BS in Statistics
Twitter has rapidly become one of the most popular sites of the Internet. It functions not just as a microblogging service, but as a crowdsourcing tool for listening, promotion, insight and much more. From the perspective of TV networks, tweets capture the real time reactions of viewers, making them an ideal indicator of a show’s ratings. This paper predicts Internet Movie Database (IMDB) television ratings by text mining Twitter data.
Tweets for five television shows were downloaded over a period of several months utilizing a SAS macro. Television show data, such as rating, show title, episode title, and more were retrieved through the Python package IMDBpy. Overall, there were four to seven episodes for each show, with approximately 1,000 to 100,000 tweets per episode.

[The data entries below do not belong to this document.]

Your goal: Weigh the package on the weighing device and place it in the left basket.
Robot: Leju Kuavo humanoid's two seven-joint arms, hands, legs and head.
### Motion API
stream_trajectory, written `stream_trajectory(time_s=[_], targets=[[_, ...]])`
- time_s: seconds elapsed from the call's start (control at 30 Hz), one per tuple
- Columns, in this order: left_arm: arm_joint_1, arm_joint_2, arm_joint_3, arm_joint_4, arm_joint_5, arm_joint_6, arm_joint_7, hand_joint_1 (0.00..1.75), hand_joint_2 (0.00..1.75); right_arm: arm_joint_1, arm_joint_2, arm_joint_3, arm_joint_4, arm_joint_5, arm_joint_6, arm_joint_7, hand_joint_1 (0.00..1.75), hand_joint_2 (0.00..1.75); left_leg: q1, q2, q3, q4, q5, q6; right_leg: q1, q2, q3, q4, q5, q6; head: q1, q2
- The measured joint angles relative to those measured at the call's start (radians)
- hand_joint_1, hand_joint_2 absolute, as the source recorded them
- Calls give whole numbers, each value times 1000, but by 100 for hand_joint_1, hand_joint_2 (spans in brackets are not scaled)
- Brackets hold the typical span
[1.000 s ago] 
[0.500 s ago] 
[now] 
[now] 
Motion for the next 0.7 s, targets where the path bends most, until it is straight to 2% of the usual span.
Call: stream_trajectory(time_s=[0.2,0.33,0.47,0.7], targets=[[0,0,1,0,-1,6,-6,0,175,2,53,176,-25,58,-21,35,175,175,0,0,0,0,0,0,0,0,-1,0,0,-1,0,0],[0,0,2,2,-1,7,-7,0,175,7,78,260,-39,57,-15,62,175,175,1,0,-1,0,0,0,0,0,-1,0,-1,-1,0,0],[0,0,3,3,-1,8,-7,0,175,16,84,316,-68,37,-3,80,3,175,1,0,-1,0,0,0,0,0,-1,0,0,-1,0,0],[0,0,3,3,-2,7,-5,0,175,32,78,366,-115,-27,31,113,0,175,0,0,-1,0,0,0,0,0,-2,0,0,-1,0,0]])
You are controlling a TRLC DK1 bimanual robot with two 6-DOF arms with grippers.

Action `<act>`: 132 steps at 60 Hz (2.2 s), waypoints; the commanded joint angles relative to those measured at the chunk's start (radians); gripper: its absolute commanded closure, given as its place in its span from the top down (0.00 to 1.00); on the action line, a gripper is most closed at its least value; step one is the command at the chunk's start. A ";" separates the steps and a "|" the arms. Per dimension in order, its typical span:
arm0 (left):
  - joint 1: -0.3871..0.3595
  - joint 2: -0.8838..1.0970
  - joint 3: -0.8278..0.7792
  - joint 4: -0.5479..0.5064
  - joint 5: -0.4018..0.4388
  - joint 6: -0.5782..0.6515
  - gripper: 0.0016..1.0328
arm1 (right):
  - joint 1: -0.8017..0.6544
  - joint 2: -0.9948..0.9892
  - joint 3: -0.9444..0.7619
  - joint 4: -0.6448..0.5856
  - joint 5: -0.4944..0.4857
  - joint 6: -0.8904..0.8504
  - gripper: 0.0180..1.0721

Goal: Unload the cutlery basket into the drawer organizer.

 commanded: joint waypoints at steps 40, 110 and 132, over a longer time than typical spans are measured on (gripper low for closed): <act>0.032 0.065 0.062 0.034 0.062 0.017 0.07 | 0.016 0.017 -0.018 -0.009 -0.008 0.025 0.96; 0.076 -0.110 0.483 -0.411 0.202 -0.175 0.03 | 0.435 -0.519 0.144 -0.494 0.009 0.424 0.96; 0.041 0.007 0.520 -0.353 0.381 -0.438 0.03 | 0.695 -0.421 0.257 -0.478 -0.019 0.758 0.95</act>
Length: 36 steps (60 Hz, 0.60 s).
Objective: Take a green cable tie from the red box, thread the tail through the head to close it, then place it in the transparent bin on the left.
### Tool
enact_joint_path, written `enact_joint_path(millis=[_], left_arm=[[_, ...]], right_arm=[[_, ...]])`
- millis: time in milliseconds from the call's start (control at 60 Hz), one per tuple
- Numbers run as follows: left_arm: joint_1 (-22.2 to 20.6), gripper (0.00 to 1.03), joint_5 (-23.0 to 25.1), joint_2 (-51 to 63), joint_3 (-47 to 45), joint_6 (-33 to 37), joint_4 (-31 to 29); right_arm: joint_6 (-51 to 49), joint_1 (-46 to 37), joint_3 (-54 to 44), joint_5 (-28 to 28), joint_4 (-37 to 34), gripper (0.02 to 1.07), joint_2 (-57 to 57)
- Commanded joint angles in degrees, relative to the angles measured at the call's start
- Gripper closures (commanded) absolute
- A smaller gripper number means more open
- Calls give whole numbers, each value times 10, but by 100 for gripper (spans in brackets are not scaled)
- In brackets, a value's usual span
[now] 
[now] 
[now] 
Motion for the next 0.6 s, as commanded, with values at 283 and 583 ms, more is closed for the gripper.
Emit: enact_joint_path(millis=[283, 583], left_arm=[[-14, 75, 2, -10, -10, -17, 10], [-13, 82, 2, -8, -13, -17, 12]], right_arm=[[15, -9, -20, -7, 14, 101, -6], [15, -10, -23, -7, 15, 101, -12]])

Tweets were cleaned through a series of Perl-derivative regular expressions in SAS and Python. Once the data were cleaned as much as possible, both SAS and Python were used to score each tweet for sentiment analysis based on the AFINN dictionary. PROC SQL was used to join the datasets as the data were transferred from each program.
Sentiment analysis was used to determine the attitude or emotion of each tweet in order to properly capture the audiences’ natural reactions. Reviews are written by a select minority of reviewers, while tweets can be written by anyone. The tweets might be more honest than an actual review because users are not writing tweets in the same setting that they would write a review.